Since the action rarely leaves the courthouse for any reason, the story starts to drag, and the common video game adaptation question that gets asked does come up: “Does this simply feel like you are watching someone play the game?” On the surface, the answer could be yes, but in the hands of a master filmmaker like Miike, he’s constantly delivering the visual and thematic goods to ensure that fans and the uninitiated always have something to watch.

The sometimes off kilter nature of the case plays to Miike’s strengths, and he seems to be having fun cutting loose and joking about more than he usually gets a chance to. He adds a slightly forward thinking science fiction elements and magic realism to his repertoire by making the viewing of evidence and documents something grand instead of being bland and static. Miike knows the game and he seems to love it so much he only adds his visual stamp onto the material. He knows the story is strong, and he wisely doesn’t mess with it.

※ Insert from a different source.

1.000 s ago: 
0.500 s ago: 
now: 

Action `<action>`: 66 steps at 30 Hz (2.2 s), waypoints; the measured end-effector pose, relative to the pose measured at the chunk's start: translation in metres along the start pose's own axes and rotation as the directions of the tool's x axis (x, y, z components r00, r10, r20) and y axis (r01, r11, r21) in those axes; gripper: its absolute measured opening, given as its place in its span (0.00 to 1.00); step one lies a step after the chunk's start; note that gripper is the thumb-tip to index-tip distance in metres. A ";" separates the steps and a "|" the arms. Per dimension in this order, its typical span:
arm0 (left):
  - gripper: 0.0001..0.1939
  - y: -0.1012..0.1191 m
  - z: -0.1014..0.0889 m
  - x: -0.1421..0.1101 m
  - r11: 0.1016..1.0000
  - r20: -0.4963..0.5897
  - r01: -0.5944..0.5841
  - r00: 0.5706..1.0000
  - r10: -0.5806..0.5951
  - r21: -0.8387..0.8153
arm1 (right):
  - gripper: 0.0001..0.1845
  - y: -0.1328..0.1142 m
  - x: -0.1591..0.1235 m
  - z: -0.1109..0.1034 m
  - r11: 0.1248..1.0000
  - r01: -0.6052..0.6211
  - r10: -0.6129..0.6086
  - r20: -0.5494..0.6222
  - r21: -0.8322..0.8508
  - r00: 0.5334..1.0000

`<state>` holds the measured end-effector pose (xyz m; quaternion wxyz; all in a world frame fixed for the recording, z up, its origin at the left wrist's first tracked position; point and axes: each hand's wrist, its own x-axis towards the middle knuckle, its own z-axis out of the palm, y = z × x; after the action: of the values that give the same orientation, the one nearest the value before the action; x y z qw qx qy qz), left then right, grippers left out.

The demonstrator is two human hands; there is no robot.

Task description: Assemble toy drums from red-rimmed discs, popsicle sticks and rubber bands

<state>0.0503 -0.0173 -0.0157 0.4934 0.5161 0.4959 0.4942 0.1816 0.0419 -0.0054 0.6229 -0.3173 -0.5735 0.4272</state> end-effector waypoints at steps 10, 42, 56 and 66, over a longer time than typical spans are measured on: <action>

It will probably go down as more of a curiosity in Miike’s long, established career (hence why it isn’t due for a wider theatrical release), but for fans of the game or anyone who has just been missing the long dormant subgenre of courtroom farces will get a huge kick out of this one. Whatever the film’s audience is – be it film buffs with a passing knowledge of gaming or gamers with a passing knowledge of cinema – there’s a lot here for both camps to admire without objection.